Counting only lines below that hold "black", give the total alone.

=== Input ===
^^^^^^^^^^^^^^^^
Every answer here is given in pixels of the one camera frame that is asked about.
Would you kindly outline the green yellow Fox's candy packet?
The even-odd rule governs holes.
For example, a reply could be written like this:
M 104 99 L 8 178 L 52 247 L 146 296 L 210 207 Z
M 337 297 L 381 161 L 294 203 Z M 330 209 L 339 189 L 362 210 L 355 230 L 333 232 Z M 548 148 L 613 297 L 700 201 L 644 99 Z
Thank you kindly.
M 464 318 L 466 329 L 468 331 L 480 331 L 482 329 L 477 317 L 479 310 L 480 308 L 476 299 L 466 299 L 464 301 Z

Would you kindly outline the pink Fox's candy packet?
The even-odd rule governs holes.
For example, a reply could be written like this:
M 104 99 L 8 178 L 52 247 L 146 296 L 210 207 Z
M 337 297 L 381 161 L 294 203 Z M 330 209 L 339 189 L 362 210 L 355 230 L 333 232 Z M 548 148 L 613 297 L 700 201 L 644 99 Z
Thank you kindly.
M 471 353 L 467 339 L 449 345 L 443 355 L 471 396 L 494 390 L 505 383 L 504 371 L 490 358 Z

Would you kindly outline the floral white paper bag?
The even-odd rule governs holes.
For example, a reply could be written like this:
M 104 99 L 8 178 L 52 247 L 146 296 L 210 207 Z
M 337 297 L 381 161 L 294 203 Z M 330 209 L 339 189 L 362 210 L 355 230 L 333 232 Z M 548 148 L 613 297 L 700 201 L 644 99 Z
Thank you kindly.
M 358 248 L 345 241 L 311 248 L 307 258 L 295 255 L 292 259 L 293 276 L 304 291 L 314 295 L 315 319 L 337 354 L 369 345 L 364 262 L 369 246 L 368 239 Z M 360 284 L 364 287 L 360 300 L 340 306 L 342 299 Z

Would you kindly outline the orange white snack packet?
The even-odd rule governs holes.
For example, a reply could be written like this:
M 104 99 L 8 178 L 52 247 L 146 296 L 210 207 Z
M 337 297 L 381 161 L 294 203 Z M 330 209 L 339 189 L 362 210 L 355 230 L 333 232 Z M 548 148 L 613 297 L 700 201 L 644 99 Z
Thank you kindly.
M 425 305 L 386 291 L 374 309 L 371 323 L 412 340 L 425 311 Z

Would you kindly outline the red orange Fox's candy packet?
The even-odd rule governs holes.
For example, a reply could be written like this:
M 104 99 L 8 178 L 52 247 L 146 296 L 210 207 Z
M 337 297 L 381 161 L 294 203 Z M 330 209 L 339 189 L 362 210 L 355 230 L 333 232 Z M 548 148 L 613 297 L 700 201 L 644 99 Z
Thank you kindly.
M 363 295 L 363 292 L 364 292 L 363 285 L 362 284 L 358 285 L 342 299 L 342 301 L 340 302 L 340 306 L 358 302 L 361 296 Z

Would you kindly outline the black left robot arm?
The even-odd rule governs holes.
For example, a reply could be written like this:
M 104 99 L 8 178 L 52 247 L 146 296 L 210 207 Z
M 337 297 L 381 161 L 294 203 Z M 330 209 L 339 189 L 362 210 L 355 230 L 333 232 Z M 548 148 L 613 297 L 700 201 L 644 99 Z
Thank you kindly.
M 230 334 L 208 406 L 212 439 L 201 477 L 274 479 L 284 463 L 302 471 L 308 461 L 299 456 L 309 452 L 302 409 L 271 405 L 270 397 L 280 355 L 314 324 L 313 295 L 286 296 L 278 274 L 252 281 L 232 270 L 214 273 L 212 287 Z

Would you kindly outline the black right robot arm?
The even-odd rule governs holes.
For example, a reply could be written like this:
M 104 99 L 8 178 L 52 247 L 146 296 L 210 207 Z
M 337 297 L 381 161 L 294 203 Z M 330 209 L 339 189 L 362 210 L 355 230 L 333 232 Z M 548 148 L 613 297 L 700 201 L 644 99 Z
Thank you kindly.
^^^^^^^^^^^^^^^^
=== Written response ===
2